Where truth is imprisoned, ideologies rampage through the streets and menacing fanaticisms and fundamentalisms wait at the society's borders, scenting like wolves the weakness of such a society (Slattery).
You don't say. The current counter-revolution against the Dictatorship of Relativism creates a veritable frenzy in those clinging to the power of the Lie, which is the very source of their power. Shine the light of truth on them, and they shriek like the demons that possess them.
Possess?
Well, do they possess the lie, or does the lie possess them? If they only possessed it, it would be susceptible to correction. But have you ever tried to reason with a leftist? Charlie Kirk devoted his life to doing so.
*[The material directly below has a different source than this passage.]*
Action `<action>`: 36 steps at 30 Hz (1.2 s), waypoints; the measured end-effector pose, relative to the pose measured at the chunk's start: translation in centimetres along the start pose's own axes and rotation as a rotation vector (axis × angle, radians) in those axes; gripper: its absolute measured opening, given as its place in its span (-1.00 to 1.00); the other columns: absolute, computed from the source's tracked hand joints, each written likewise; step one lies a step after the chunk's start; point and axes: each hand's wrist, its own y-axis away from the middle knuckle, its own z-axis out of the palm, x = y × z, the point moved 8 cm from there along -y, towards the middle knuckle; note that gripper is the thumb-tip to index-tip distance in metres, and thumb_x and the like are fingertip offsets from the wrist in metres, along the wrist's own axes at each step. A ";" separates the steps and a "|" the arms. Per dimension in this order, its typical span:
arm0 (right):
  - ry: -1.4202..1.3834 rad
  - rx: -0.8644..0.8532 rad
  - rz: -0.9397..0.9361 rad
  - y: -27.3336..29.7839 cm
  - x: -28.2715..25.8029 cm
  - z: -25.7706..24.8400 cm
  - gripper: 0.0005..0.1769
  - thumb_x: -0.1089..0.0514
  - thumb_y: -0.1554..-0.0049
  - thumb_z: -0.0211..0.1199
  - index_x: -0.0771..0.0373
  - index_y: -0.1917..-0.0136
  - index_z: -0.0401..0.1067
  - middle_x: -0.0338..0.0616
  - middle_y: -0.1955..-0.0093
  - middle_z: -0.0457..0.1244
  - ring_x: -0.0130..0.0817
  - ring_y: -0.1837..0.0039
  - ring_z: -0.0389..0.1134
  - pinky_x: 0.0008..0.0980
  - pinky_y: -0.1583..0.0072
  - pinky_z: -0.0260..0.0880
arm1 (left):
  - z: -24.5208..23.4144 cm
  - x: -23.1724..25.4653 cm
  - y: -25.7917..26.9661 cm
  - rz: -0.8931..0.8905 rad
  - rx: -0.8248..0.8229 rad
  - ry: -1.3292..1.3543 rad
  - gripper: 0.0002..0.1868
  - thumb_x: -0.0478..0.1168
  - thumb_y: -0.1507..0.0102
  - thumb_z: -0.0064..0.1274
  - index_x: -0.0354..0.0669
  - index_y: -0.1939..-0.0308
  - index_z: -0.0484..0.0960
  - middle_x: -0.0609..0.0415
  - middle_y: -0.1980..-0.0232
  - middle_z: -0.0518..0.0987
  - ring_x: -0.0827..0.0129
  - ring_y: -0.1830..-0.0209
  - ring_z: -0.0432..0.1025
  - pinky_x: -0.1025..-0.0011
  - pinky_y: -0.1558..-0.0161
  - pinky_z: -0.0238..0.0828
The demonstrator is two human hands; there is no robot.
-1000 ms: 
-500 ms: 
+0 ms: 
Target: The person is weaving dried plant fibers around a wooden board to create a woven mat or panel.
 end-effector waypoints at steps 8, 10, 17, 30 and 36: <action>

When "freedom has been forcibly separated from truth," "there is nothing to convert from and nothing to convert to, since truth no longer exists -- all that exists is me and my opinions, you and yours."
Is there really no exit from the postmodern Endarkenment of opinion? Must we tolerate the barbaric hordes of intolerable tolerantarians that attack tolerance itself?
relativism, although it hides behind masks of "tolerance" and intellectual modesty, is an egocentric tyrant who by denying absolute truths can enslave men to the intellectual fashion of the moment, thus controlling knowledge to its very foundations...
Slattery speaks of a societal "immunity to truth, which threatens to abolish man." But for Thomas, "Truth is the ultimate purpose of the entire universe."
That's the end of the preface. We'll get into the postface tomorrow.
Well, do they possess the lie, or does the lie possess them? If they only possessed it, it would be susceptible to correction. But have you ever tried to reason with a leftist? Charlie Kirk devoted his life to doing so.
ReplyDeleteEven among those susceptible to correction, you must first get them to see that their sources of information are flawed at best, but probably more accurately diabolical. Until they see just how badly their trust in media has been violated, they cannot see just how far off course they are.
One of the appeals of political religions is that they allow a bad person to imagine he's good, or to do bad things in the name of some ideal. Ideologies essentially hijack the conscience like a virus. For which reason woe to those people.